> [What this task involves] Return, from the data below, each line that contains the word "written".

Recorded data

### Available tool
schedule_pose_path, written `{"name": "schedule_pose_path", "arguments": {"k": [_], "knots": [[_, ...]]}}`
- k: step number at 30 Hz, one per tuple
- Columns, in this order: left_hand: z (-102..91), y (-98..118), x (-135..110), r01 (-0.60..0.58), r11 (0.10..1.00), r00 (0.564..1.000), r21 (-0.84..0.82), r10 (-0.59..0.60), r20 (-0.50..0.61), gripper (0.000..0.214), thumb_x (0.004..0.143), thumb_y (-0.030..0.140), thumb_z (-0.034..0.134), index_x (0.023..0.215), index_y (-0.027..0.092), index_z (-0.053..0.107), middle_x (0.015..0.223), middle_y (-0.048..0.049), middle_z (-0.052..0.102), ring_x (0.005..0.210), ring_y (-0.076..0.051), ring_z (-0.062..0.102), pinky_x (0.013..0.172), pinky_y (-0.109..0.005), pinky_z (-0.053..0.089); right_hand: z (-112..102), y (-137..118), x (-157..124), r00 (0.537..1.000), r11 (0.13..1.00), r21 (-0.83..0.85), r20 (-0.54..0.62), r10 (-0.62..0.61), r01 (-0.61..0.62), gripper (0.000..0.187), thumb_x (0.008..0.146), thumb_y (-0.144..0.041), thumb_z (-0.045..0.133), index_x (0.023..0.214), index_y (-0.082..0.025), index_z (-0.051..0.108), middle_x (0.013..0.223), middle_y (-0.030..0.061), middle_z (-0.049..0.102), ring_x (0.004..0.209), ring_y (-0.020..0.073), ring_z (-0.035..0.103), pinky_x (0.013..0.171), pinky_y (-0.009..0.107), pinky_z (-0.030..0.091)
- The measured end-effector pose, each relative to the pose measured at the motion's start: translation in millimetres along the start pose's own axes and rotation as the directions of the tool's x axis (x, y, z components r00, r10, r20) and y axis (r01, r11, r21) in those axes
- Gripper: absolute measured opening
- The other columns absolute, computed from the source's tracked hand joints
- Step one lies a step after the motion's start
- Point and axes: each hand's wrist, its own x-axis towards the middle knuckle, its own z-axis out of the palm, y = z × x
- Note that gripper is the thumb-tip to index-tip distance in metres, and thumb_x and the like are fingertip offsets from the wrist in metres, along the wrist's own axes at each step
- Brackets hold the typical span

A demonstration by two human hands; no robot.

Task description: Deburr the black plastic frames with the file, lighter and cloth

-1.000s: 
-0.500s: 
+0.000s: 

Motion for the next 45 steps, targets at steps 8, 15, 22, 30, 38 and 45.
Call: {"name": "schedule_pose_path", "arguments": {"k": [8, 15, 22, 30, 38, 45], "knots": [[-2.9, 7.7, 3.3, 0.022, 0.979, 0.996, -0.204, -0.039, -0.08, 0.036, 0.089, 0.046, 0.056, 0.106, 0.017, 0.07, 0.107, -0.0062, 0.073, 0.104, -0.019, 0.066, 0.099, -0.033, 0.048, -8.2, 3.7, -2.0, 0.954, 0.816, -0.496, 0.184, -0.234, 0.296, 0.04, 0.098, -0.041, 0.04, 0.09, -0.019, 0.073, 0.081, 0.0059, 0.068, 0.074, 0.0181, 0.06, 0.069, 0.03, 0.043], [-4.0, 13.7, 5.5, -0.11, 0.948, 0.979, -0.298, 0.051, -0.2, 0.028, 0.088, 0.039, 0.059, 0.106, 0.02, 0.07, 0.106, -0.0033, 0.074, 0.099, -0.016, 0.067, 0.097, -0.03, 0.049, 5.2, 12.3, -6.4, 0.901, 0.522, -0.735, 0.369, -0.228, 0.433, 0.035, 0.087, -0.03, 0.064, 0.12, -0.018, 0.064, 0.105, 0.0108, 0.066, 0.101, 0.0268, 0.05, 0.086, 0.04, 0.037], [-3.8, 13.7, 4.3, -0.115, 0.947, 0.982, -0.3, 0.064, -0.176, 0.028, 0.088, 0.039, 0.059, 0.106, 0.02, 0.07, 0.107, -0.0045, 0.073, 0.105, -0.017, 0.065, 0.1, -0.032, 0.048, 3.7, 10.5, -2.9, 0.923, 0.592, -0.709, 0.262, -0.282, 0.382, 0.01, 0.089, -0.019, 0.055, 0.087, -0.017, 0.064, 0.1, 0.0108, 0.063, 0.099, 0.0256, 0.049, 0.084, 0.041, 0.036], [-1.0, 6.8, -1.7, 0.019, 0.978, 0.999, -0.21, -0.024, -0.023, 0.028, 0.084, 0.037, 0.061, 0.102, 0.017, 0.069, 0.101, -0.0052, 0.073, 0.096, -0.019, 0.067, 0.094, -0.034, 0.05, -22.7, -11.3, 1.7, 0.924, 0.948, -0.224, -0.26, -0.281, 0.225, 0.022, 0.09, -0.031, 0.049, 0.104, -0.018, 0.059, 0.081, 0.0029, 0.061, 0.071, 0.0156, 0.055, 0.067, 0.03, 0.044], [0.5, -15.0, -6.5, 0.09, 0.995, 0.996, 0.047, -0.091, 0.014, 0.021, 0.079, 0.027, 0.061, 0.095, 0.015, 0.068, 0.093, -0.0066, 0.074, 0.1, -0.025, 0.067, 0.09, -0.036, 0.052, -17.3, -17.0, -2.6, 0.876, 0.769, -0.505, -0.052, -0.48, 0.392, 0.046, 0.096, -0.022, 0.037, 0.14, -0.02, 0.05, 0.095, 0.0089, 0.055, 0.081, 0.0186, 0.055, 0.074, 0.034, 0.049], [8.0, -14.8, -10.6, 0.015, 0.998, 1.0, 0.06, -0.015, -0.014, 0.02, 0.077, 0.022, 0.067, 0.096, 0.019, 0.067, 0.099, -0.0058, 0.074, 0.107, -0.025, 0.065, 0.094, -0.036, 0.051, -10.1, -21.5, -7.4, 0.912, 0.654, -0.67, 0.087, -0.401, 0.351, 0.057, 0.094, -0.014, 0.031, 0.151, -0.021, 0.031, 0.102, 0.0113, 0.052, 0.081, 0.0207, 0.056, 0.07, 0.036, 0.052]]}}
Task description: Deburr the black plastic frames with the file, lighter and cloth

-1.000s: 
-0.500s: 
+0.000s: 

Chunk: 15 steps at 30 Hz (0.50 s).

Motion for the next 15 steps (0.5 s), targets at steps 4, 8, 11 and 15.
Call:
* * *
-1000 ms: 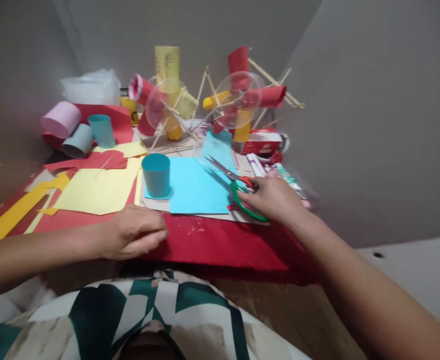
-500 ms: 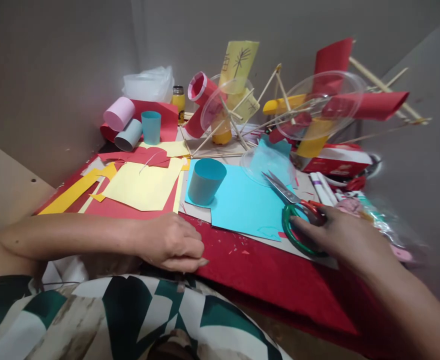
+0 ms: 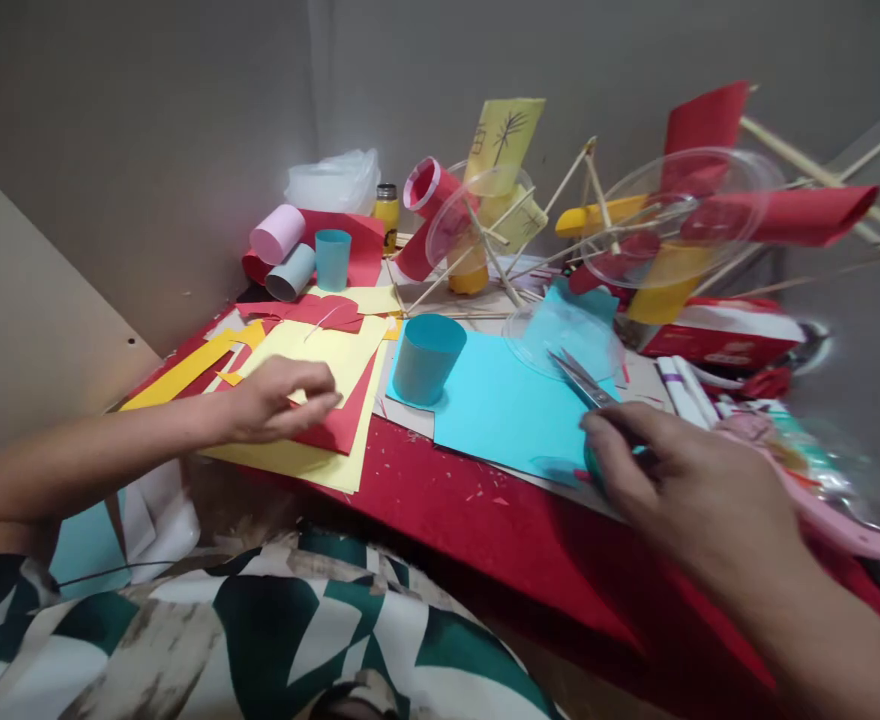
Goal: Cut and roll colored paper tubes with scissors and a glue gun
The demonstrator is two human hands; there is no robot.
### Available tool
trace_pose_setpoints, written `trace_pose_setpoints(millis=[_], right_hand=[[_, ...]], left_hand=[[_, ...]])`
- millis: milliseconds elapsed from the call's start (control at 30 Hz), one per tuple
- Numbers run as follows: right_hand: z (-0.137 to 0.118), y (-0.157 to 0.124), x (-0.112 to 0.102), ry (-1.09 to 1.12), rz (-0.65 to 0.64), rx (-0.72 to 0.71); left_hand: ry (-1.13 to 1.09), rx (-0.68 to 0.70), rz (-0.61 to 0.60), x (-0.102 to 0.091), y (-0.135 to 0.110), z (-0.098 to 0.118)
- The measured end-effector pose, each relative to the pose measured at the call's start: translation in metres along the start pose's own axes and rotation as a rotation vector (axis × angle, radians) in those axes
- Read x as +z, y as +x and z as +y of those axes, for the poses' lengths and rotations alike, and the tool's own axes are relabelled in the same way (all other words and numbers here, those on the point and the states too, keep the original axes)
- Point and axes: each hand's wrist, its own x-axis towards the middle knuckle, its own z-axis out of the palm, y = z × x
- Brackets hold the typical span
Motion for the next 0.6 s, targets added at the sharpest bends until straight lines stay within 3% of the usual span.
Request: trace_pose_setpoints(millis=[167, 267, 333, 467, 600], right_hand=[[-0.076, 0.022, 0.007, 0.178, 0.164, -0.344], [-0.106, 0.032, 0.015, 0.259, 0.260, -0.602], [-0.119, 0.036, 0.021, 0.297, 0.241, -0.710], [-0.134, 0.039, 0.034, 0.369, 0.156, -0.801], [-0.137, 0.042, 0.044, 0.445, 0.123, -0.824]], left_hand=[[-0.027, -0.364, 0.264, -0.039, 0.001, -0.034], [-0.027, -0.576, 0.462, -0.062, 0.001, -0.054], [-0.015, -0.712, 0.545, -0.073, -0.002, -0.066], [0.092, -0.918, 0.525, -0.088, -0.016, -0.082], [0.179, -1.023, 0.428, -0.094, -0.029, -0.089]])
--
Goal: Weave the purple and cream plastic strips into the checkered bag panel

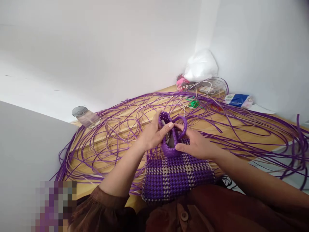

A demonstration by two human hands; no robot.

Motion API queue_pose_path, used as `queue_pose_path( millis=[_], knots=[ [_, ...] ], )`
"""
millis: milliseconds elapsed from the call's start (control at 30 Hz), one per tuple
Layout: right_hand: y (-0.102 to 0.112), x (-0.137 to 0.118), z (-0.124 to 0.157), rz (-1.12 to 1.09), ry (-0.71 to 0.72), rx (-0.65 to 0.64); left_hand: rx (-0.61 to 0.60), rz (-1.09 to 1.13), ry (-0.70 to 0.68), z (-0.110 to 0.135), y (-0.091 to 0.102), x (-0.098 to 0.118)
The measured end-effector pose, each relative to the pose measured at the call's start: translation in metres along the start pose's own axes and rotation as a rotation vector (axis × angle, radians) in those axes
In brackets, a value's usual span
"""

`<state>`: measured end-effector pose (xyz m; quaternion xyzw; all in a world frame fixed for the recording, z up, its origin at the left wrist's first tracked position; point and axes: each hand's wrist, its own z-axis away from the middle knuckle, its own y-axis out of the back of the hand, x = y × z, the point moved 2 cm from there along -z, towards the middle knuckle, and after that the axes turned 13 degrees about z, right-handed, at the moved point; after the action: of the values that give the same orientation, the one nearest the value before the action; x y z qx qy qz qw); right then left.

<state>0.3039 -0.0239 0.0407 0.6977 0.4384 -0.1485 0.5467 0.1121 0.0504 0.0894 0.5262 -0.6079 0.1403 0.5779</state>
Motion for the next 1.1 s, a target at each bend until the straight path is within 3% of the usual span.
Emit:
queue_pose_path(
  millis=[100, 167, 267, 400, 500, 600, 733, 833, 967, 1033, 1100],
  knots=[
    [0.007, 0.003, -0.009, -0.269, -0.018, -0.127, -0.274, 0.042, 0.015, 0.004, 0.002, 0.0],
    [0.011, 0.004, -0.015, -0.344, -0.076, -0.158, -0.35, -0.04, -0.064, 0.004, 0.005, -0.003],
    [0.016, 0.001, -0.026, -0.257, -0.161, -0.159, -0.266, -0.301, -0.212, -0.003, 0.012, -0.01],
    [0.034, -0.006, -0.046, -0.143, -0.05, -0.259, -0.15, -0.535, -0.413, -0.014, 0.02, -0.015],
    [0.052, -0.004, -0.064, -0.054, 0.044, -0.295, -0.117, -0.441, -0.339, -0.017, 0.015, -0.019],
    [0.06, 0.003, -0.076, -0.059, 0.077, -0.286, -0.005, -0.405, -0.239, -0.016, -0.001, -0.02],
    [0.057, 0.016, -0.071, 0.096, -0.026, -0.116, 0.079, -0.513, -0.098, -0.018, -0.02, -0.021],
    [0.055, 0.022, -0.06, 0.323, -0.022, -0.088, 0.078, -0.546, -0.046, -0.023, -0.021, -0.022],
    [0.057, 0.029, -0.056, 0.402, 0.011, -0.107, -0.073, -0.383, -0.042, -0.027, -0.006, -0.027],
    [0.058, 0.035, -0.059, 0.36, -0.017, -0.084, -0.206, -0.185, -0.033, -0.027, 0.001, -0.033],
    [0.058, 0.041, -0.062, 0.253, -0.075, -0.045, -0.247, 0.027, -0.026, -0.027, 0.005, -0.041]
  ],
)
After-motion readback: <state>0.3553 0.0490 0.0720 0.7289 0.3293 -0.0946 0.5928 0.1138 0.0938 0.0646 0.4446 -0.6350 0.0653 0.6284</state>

> [Result of the task]
schedule_pose_path, written `{"name": "schedule_pose_path", "arguments": {"k": [_], "knots": [[_, ...]]}}`
trace_pose_setpoints, written `trace_pose_setpoints(millis=[_], right_hand=[[_, ...]], left_hand=[[_, ...]])`

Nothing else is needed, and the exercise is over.